▸ EXERCISE PROMPT: Run through the records and show each line that includes the string "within".

▸ DATA FOR REVIEW:
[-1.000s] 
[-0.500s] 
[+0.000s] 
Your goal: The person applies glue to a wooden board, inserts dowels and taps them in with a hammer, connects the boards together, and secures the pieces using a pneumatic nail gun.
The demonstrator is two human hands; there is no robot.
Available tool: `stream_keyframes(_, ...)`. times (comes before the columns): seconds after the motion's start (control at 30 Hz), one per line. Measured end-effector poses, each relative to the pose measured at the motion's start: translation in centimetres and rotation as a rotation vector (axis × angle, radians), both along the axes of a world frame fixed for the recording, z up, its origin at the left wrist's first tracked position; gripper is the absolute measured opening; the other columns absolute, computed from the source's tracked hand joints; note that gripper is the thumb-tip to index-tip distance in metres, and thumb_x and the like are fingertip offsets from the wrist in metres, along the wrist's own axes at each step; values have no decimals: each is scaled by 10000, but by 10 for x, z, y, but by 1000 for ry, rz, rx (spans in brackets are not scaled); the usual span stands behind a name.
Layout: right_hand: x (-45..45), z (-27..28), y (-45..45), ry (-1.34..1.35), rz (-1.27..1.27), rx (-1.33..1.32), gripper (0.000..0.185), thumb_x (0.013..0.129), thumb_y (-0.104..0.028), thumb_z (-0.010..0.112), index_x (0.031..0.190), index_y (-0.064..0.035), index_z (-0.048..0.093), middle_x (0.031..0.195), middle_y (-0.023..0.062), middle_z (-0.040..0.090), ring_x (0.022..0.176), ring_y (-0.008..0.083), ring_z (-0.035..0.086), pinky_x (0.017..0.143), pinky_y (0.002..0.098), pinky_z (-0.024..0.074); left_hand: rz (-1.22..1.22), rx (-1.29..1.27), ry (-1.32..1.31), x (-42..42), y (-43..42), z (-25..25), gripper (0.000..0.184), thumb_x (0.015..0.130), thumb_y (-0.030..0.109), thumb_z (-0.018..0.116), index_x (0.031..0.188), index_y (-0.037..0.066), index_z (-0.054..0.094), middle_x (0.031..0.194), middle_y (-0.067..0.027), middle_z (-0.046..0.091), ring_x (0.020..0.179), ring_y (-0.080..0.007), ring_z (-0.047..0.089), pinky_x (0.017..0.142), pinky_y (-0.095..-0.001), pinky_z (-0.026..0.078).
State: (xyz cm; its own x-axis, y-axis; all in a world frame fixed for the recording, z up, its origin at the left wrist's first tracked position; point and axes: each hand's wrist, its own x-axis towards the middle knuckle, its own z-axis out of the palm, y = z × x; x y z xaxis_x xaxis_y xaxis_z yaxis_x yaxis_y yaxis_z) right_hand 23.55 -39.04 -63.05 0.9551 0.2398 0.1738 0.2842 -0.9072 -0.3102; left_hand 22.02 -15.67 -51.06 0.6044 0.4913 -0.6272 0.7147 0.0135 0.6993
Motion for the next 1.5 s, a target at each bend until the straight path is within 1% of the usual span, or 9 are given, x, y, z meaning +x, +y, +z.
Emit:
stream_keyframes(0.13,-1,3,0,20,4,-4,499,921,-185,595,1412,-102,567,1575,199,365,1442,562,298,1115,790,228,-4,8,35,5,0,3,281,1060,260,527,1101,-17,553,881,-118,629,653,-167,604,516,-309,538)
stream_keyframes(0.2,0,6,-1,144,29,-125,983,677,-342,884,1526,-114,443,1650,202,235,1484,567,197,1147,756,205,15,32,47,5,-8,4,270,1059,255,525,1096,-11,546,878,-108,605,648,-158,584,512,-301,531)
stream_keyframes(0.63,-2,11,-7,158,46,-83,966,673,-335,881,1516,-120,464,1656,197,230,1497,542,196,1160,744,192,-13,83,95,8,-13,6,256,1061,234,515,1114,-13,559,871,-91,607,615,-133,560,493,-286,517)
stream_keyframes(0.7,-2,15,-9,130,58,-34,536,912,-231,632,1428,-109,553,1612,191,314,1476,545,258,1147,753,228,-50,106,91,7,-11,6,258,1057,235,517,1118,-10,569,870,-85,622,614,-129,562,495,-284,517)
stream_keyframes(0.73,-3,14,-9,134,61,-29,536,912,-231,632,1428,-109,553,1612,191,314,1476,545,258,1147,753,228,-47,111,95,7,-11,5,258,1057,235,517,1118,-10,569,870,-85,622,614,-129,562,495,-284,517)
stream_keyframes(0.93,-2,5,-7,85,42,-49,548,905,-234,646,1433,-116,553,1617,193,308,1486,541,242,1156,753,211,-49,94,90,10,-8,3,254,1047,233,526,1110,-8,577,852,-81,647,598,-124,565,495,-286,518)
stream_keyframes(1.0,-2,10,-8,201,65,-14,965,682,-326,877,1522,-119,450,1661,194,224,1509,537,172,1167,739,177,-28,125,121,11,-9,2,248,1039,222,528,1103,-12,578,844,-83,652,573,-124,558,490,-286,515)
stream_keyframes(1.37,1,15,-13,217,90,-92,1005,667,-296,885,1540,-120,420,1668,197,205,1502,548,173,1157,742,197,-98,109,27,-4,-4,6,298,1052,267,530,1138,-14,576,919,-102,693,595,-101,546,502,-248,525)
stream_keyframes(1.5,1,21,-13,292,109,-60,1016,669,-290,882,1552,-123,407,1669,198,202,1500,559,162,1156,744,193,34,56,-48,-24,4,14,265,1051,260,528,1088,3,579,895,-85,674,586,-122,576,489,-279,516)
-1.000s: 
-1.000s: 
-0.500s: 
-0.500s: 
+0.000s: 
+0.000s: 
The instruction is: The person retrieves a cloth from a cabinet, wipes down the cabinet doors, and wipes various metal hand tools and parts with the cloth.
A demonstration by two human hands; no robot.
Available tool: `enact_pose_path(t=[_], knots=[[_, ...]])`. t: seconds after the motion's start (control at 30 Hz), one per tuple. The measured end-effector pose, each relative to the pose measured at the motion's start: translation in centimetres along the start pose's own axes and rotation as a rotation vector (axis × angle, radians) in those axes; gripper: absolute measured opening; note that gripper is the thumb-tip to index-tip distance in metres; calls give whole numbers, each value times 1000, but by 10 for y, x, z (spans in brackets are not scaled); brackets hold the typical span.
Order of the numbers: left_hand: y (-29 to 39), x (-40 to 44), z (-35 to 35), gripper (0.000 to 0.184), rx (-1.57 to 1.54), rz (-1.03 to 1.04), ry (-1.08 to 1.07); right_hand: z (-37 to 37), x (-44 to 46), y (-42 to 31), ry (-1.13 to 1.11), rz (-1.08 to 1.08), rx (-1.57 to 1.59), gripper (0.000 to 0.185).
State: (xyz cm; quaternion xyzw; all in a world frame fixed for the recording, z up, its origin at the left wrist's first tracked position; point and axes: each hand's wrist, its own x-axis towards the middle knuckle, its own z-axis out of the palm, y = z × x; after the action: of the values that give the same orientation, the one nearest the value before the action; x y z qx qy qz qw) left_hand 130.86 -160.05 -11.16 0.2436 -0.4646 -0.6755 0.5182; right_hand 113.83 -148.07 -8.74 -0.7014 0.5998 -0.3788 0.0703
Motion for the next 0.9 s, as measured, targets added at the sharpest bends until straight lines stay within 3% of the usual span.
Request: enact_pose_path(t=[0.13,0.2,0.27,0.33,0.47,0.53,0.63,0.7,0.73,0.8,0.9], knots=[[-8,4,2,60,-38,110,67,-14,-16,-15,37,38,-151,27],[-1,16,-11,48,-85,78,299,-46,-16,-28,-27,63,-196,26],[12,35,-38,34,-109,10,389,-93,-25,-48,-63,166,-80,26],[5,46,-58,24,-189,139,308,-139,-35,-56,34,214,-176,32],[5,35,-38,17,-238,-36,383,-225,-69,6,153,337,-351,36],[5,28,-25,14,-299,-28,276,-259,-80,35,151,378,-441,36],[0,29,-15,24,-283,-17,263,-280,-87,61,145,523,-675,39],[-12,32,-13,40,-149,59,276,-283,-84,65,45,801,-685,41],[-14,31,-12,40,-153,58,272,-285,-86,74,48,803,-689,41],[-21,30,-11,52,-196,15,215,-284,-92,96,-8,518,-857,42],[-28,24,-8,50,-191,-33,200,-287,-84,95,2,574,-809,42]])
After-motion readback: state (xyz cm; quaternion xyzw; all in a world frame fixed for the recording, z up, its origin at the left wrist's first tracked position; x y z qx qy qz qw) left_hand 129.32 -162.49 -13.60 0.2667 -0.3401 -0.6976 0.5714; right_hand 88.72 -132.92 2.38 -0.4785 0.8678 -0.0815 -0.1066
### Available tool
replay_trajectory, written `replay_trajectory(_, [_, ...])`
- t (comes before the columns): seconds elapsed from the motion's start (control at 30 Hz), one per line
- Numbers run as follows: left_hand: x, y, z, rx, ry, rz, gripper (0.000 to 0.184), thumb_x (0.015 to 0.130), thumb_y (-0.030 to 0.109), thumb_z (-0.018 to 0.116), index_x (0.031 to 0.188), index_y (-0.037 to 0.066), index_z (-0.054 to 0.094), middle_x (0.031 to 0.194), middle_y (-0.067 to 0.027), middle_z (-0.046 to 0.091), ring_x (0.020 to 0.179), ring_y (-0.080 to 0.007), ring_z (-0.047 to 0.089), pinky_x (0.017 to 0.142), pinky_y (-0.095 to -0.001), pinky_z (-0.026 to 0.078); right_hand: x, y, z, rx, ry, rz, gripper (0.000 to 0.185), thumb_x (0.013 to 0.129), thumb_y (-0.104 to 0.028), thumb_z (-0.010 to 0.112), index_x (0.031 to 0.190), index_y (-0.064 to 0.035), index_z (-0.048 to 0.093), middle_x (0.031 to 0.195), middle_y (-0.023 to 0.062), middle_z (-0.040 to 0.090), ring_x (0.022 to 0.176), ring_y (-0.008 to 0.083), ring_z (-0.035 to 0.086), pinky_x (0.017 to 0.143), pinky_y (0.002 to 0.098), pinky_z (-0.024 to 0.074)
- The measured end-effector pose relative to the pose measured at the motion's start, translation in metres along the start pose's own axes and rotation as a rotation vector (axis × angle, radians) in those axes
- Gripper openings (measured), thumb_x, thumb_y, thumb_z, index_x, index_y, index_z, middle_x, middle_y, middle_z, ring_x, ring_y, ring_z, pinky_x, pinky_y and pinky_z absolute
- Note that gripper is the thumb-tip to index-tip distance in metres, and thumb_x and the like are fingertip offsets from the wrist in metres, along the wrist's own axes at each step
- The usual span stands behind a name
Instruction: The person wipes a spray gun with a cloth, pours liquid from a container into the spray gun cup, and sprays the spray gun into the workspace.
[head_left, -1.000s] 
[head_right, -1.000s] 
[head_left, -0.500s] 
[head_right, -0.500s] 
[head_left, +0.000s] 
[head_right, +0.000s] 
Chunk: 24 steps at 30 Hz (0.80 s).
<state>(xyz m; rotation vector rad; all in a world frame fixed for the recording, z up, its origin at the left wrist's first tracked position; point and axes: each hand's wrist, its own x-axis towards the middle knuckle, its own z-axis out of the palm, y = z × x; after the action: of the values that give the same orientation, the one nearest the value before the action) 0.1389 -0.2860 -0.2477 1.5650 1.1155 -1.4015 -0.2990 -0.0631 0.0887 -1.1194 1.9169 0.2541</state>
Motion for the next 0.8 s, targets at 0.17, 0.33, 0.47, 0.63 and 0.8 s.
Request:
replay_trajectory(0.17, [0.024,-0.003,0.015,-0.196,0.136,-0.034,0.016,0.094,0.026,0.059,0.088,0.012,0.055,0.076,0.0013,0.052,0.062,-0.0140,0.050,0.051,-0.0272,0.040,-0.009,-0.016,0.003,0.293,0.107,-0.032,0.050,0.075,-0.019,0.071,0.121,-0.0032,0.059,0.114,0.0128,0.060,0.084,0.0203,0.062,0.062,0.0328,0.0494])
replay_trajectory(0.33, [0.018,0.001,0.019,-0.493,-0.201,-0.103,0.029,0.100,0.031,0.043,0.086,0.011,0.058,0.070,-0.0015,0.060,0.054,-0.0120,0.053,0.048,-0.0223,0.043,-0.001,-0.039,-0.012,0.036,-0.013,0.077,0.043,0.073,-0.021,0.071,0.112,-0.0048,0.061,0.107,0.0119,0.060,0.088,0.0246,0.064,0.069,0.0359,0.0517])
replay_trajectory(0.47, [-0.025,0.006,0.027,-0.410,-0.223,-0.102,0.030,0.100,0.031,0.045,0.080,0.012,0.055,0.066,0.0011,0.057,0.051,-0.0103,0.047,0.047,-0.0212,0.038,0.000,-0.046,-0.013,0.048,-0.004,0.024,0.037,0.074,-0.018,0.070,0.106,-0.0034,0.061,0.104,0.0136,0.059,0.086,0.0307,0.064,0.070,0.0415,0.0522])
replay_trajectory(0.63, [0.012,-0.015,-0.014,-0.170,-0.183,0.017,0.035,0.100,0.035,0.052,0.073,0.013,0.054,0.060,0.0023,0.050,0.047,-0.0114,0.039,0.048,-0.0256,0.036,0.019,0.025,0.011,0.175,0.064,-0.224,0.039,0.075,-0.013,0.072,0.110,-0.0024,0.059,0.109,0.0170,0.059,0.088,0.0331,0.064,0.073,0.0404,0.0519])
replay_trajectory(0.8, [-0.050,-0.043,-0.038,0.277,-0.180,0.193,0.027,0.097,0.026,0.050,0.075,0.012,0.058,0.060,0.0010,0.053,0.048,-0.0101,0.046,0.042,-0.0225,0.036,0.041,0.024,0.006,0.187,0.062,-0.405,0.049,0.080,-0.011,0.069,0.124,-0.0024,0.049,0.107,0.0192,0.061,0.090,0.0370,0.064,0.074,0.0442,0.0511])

▸ RESULT FOR THIS TASK:
Motion for the next 1.5 s, a target at each bend until the straight path is within 1% of the usual span, or 9 are given, x, y, z meaning +x, +y, +z.
Motion for the next 0.9 s, as measured, targets added at the sharpest bends until straight lines stay within 3% of the usual span.

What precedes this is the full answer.